Thromb J. 2021 Dec 20;19(1):104. doi: 10.1186/s12959-021-00357-9.
BACKGROUND: Studies have reported COVID-19 as an independent risk factor for arterial thromboemboli.
METHODS: From a cross-sectional sample, we determined the incidence and location of arterial thromboemboli (myocardial infarction, ischemic stroke, peripheral artery), stratified by COVID-19 status, in the RECOVER database, which included data on patients at 45 United States medical centers in 22 states. Epidemiological factors, clinical characteristics and outcomes were collected through a combination of individual chart review and automatic electronic query and recorded in REDCap®. We investigated the association of baseline comorbidities on the development of arterial thromboemboli and analyzed results based on the presence or absence of concomitant COVID-19 infection, testing this association with Chi-squared. We also described use of anticoagulants and statins.

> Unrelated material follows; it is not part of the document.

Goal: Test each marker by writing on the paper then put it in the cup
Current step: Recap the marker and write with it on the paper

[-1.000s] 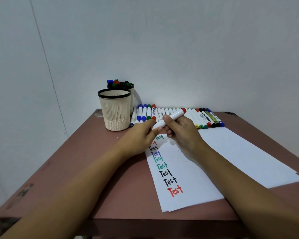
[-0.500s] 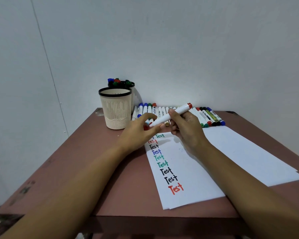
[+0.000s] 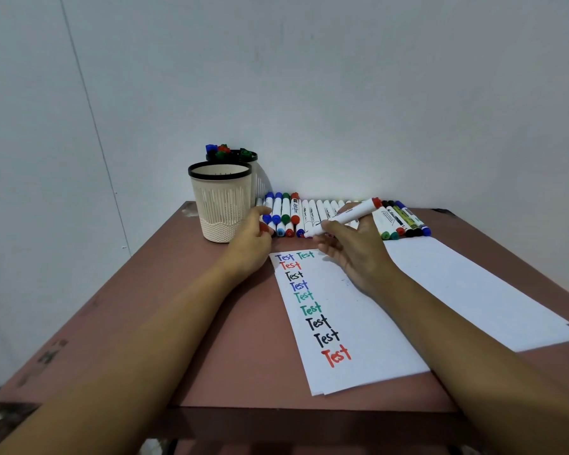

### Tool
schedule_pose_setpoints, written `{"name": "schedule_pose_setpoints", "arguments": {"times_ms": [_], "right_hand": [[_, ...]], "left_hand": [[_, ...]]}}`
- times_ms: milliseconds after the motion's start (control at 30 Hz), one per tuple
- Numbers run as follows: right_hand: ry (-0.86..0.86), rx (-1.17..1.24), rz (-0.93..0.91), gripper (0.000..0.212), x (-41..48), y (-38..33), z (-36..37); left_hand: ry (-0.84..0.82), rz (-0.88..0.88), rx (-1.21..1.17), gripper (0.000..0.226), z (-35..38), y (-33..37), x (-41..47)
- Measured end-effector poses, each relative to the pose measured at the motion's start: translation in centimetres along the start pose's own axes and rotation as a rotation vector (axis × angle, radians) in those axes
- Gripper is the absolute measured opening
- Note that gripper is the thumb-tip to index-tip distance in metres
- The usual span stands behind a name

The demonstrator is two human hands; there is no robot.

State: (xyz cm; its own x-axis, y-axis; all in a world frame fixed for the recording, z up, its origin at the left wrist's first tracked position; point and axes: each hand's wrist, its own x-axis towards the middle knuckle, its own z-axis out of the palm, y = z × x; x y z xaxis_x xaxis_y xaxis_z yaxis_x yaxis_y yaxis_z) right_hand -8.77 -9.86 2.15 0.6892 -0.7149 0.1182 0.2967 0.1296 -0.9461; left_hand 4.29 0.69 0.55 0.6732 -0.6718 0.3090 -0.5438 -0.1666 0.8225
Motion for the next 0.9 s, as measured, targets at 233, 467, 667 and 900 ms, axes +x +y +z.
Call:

RESULTS: Data were collected on 26,974 patients, of which 13,803 (51.17%) tested positive for COVID-19. Incidence of arterial thromboemboli during hospitalization was 0.13% in patients who tested positive for COVID-19 and 0.19% in patients who tested negative. Arterial thromboemboli tended to be more common in extremities than in core organs (heart, kidney, lung, liver) in patients with COVID-19, odds ratio 2.04 (95% CI 0.707 - 5.85). Patients with COVID-19 were less likely to develop an arterial thrombus when on baseline statin medication (p=0.014). Presence of metabolic syndrome predicted presence of core arterial thrombus (p=0.001) and extremity arterial thrombus (p=0.010) in those with COVID-19. Arterial thromboemboli were less common in patients with COVID-19 than in those who tested negative for COVID-19.
CONCLUSIONS: Presence of a composite metabolic syndrome profile may be associated with arterial clot formation in patients with COVID-19 infection.